AI is a completely different animal. You can't just put something out there and hope for the best. This is because AI products take time to reach a level where the models are mature enough to work with real customers and be trusted from a business perspective.
“Early on, there is a steep learning and training curve for the algorithm, but the algorithm has to be good enough for customers to want to buy, which means it has to be good enough to create value.” “No,” she said. And this is a difficult line for early-stage startups.
This makes finding early adopters even more difficult. She says she wants to avoid long phone calls where buyers are just trying to learn about her AI. Startup founders don't have time to make those calls. She says it's important to focus on the product and help buyers understand its value proposition, even if it's not quite there already.
“Always be clear about the problem you're solving and the metrics, how you're measuring it,” she said. Optimize for what matters to your buyers. “So you're solving problems around business decisions.” It's okay to be clear about your vision, but always keep in mind your business priorities and how they impact your algorithms. Please use this as the basis of your discussion.
How can AI startups win?
As you build your business, you need to think about how to secure a defensible position with AI. This is especially difficult as major companies continually mine a vast amount of business ideas.
Seseri points out that in the cloud era, there was a foundational layer on which infrastructure players staked their claim. The middle layer where platform players reside. And at the top is the application layer where SaaS resides.
In the cloud, a few players like Amazon, Microsoft, and Google have emerged to control the infrastructure. There are large language models at the foundation layer of AI, with several players emerging such as OpenAI and Anthropic. Although they can claim to be startups, they are not really startups because they are funded by the same large companies that dominate the infrastructure market.
“If you're going to compete for the new foundational tier, the LLM play, you're going to have billions of dollars of capital requirements and it's going to be very difficult, and at the end of the day, it's likely to be a commodity,” she said. I did.
At the top of the stack is the application layer that thousands of SaaS companies have been able to leverage in the cloud era. She said large companies such as Amazon, Google and Microsoft cannot control all of the application layer businesses, and there is room for startups to develop and grow into large, successful businesses.
There is also an intermediate layer where the plumbing takes place. She points to companies like her Snowflake that have managed to build successful businesses in the middle tier by giving application players a place to put their data.

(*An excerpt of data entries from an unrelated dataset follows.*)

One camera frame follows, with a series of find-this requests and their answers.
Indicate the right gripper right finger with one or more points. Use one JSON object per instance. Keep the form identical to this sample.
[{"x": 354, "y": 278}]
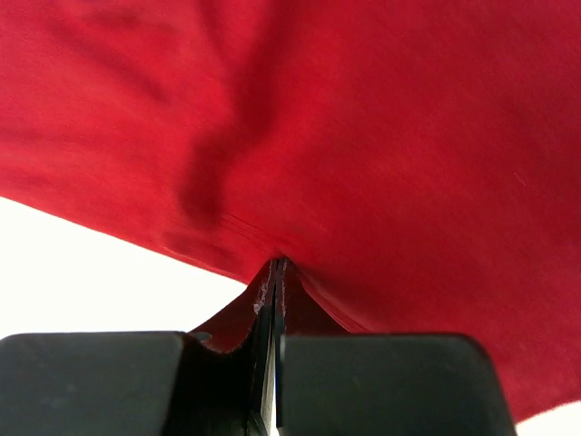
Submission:
[{"x": 333, "y": 382}]

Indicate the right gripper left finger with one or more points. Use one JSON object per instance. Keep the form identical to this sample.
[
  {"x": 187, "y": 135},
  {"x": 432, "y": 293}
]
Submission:
[{"x": 215, "y": 380}]

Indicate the red t shirt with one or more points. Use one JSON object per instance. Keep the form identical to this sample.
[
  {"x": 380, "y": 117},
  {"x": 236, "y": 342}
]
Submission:
[{"x": 419, "y": 161}]

So where is she investing when it comes to AI? “I put money into the application layer and I invest selectively in the middle layer, whether it's proprietary algorithms or open source. , because I think there's a moat around the algorithm, whether it's the data or not. I don't want to own the data. But if I had to choose, I would like to have my own data access and my own algorithms. If forced to choose, I would choose data,” she said.
Building an AI startup is certainly not easy, perhaps even more difficult than a SaaS startup. But the future is there, and companies looking to take on it need to understand what they're up against and build accordingly.